▼
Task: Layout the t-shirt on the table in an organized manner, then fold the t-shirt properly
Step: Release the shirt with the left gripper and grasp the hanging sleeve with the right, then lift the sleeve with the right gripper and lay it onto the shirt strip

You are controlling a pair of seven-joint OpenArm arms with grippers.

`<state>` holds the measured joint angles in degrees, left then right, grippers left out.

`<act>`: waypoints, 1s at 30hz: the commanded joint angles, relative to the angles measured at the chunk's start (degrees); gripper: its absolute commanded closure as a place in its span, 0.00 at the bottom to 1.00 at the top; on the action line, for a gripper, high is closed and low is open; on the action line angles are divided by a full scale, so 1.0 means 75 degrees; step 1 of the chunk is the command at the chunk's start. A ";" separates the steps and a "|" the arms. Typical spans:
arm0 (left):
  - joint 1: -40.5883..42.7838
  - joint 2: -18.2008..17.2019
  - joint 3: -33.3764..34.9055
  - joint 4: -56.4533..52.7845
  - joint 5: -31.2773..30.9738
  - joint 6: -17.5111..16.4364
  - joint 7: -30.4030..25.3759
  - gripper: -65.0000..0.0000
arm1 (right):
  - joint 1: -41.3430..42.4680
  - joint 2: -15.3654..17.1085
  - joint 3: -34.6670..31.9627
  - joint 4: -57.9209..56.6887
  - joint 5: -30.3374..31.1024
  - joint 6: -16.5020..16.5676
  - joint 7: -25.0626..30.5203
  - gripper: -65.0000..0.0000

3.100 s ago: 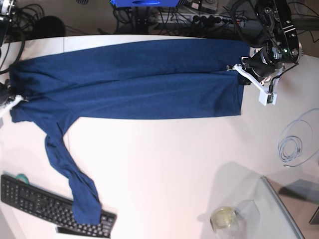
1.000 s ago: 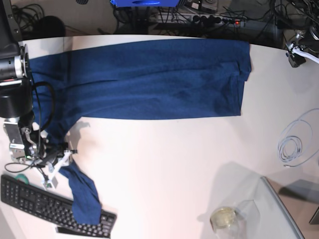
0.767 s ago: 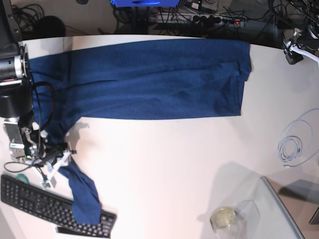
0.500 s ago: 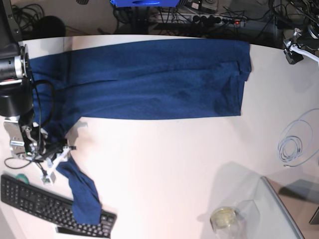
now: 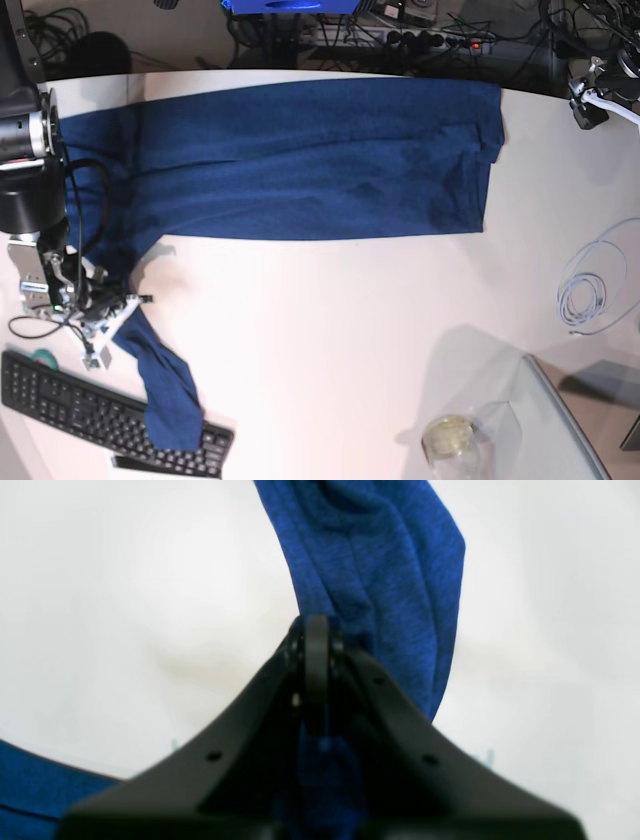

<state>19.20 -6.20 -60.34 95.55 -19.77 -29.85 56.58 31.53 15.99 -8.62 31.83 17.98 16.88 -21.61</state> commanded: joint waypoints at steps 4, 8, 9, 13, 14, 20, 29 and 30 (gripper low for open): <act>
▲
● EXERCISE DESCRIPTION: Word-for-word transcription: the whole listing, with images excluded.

● RESPONSE:
Task: Layout the t-shirt on the table in an organized manner, then fold the t-shirt properly
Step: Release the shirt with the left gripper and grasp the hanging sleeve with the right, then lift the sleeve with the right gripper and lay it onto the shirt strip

You are controlling a pair of seven-joint OpenArm arms with grippers.

`<state>` holds the measured joint angles in degrees, left then right, grippers left out.

`<act>`: waypoints, 1s at 30hz: the commanded joint angles, relative to the angles measured at the chunk's start (degrees); gripper: its absolute commanded closure as a place in its span, 0.00 at the bottom to 1.00 at the top; on the action line, for a gripper, high is closed and low is open; on the action line angles are divided by a full scale, so 1.0 means 75 degrees; step 1 of the chunk is the command at the chunk's start. A ";" separates the steps and a "|" the arms. Typical spans:
arm0 (left):
  - joint 1: -40.5883..42.7838
  - joint 2: -18.2008..17.2019
  - joint 3: -33.3764..34.9055
  - joint 4: -56.4533..52.7845
  - joint 5: -31.2773..30.9738
  - joint 6: -17.5111..16.4364
  - joint 7: -30.4030..25.3759
  - gripper: -65.0000..0.0000
arm1 (right):
  - joint 1: -41.3430..42.4680
  - joint 2: -15.3654..17.1085
  - joint 3: -34.6670..31.9627
  - joint 4: -57.9209..56.6887
  - joint 5: -30.3374..31.1024
  - joint 6: -16.5020..16.5676
  - joint 7: -25.0626..30.5203
  - gripper: -65.0000..0.0000

3.100 s ago: 
1.000 s ago: 
0.767 s ago: 
0.500 s ago: 
now: 

<state>19.20 -6.20 -60.34 95.55 -19.77 -29.85 56.58 31.53 15.99 -8.62 31.83 17.98 16.88 -21.61</state> commanded: joint waypoints at steps 4, 8, 9, 13, 14, 20, 29 and 30 (gripper low for open): <act>

This answer has now been given in full.